Despite the tumultuous last year, London remains one of the world’s most buoyant property markets. The Stamp Duty holiday has seen demand for property in London skyrocket, buyers keen to make the most of the potential Stamp Duty savings have inadvertently pushed up prices. The pandemic has also redefined what a dream property looks like for many people. Demand for larger homes with gardens and capacity for home offices has increased, which also aligns with the reduced need to be in central locations with the rise of work from home culture.
In this inflated market, buyers feel pressured to complete purchases. Estate agents are encouraging buyers to close this month, as they look to make their end of year targets and with the stamp duty deadline drawing closer, buyers think they need to move quickly. While streamlining some aspects is advised, cutting corners in the final leg of the house buying process can prove devastating. Not only for this purchase but for your long term financial security. Here we will look at three mistakes to avoid when buying a house in London.
Avoid a bidding war
Due to the heightened demand, gazumping in London is at an all time high. At the last minute, new buyers are sweeping in with offers well over the asking price in order to secure the deal, which sellers find hard to refuse even when well into proceedings with a previous buyer. While there is a temptation for buyers to match new bids, going into negative equity to secure a purchase is effectively betting on your future circumstances, which is never a good move but particularly not when the economic outlook is so uncertain.
Prospective London buyers should avoid getting their heart set on one location. Doing so could lead you into a bidding war scenario with another buyer. You could find yourself going well over the asking price for the sake of securing what you think is your dream property. Always remember that the market moves very quickly in London and there is a huge supply of a wide range of housing rotating on to the market, so another property that’s right for you will become available soon.
Market value – identify the bubble
With the market so inflated, many people aren’t factoring in the higher prices when accounting for their stamp duty savings. In certain scenarios, they are in fact paying more in this inflated market than they would a year ago, even with the savings accounted for.
Where possible, seek out an independent current market valuation of the property and a backdated valuation from last year. That way you will be able to have a better view of just how much the prices have risen and the real cost of rushing into a purchase.

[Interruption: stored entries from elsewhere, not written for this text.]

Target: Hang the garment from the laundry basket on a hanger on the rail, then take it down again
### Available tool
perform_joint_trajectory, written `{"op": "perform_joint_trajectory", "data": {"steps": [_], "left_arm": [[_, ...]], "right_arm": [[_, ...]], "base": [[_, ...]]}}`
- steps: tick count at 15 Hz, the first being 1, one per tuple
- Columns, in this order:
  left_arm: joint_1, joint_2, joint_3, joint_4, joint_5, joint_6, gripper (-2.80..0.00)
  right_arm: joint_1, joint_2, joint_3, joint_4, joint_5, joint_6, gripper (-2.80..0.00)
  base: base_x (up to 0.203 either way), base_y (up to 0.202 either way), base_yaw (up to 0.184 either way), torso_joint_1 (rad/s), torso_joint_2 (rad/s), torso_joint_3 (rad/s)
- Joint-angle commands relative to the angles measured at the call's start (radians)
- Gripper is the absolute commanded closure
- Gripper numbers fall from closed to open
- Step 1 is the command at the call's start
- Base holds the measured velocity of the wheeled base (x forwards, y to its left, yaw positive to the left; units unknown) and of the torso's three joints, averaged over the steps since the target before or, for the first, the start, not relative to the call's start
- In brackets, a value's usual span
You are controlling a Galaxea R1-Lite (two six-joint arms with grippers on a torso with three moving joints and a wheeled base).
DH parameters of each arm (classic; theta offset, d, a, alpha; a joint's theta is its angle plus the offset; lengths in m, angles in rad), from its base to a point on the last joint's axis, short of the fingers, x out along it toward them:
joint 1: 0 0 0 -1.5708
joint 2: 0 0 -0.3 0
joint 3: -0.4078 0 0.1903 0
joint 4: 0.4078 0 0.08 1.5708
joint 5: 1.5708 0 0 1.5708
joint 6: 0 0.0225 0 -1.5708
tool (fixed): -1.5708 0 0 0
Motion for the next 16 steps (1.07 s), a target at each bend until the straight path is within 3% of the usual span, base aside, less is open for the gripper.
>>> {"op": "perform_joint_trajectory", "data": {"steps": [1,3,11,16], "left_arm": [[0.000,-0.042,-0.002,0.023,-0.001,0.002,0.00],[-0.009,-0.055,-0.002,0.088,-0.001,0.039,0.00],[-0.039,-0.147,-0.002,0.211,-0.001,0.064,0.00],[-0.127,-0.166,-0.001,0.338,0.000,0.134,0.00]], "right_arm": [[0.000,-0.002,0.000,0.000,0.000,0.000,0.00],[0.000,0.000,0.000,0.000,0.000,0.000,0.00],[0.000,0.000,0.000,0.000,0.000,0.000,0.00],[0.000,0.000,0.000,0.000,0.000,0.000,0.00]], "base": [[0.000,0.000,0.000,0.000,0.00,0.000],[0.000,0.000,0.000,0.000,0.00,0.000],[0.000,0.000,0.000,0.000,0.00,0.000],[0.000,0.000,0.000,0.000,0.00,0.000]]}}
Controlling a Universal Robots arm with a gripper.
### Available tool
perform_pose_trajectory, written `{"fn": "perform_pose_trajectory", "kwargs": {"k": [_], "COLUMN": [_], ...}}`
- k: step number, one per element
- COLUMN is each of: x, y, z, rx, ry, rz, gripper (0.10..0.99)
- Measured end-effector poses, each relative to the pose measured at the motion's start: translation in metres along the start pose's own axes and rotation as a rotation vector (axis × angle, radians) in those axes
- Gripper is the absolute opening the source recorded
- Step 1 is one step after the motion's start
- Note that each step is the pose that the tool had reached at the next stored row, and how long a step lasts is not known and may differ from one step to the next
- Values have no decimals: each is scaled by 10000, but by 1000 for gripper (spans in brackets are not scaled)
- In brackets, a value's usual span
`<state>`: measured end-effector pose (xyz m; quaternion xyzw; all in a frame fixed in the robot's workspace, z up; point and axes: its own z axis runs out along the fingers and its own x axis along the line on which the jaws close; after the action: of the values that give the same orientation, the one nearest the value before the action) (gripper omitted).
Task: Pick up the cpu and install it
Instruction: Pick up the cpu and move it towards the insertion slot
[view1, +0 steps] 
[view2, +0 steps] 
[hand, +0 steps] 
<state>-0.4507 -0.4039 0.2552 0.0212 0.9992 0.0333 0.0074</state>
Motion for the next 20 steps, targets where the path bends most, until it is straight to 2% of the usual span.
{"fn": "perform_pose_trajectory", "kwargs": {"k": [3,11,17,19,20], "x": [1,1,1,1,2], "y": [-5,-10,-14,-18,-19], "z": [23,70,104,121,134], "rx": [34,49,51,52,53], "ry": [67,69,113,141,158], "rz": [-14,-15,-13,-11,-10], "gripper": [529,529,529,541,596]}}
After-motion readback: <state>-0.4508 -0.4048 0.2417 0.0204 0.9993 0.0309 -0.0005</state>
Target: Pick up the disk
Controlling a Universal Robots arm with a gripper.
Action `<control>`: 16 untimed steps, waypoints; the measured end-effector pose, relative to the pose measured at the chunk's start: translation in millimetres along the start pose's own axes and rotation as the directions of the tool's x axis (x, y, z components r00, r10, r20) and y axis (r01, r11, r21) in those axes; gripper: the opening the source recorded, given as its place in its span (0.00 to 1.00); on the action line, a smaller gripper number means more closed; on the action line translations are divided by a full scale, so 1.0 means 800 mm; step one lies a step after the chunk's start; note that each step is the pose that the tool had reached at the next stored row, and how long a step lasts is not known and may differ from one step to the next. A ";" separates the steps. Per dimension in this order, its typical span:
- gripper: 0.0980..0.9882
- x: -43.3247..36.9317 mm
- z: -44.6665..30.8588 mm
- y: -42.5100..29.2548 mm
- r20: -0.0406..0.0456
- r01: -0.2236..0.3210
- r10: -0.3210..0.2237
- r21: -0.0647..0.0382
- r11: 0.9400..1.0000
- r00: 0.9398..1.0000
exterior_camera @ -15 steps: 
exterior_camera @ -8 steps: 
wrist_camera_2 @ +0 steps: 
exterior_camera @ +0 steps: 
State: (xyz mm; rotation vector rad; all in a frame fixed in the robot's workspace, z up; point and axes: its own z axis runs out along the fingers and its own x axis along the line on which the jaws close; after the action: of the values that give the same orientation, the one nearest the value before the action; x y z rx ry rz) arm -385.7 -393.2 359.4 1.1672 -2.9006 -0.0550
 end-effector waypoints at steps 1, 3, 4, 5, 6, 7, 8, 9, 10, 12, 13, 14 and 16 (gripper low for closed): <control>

Skimping on the survey is the biggest mistake you can make
With the pressure on to complete, there is an increased temptation for the buyer to not carry out an appropriate survey in order to save time and money. This is one of the biggest mistakes buyers can make. The lender surveys required by the mortgage providers are only there to protect the lender’s investment by confirming the property’s value. As a minimum, buyers should seek out a RICS certified, independent surveyor to carry out a Home Buyers Report. This report will act as a medical for your property, highlighting any issues that need to be repaired.
Armed with this information, you can budget for the cost of any repairs that will be required before you move in. These should be factored into your overall purchasing budget, which will determine if you can actually afford the property. In light of these additional costs, you can ask the vendor to either carry out the repairs themself at the original asking price, or to lower the price to account for them. Keep in mind that other buyer’s surveyors will find the same issues, so don’t feel pressured by the vendor if they threaten to pull out of the deal.
With the London market as competitive as ever, buyers should still ensure they are not being rushed into purchases. Rather than buckling to pressure from the Stamp Duty holiday, sellers or estate agents, they should undertake their own research into the type of survey and mortgage products that are best for them, allowing them to make an informed purchasing decision that they won’t regret in years to come.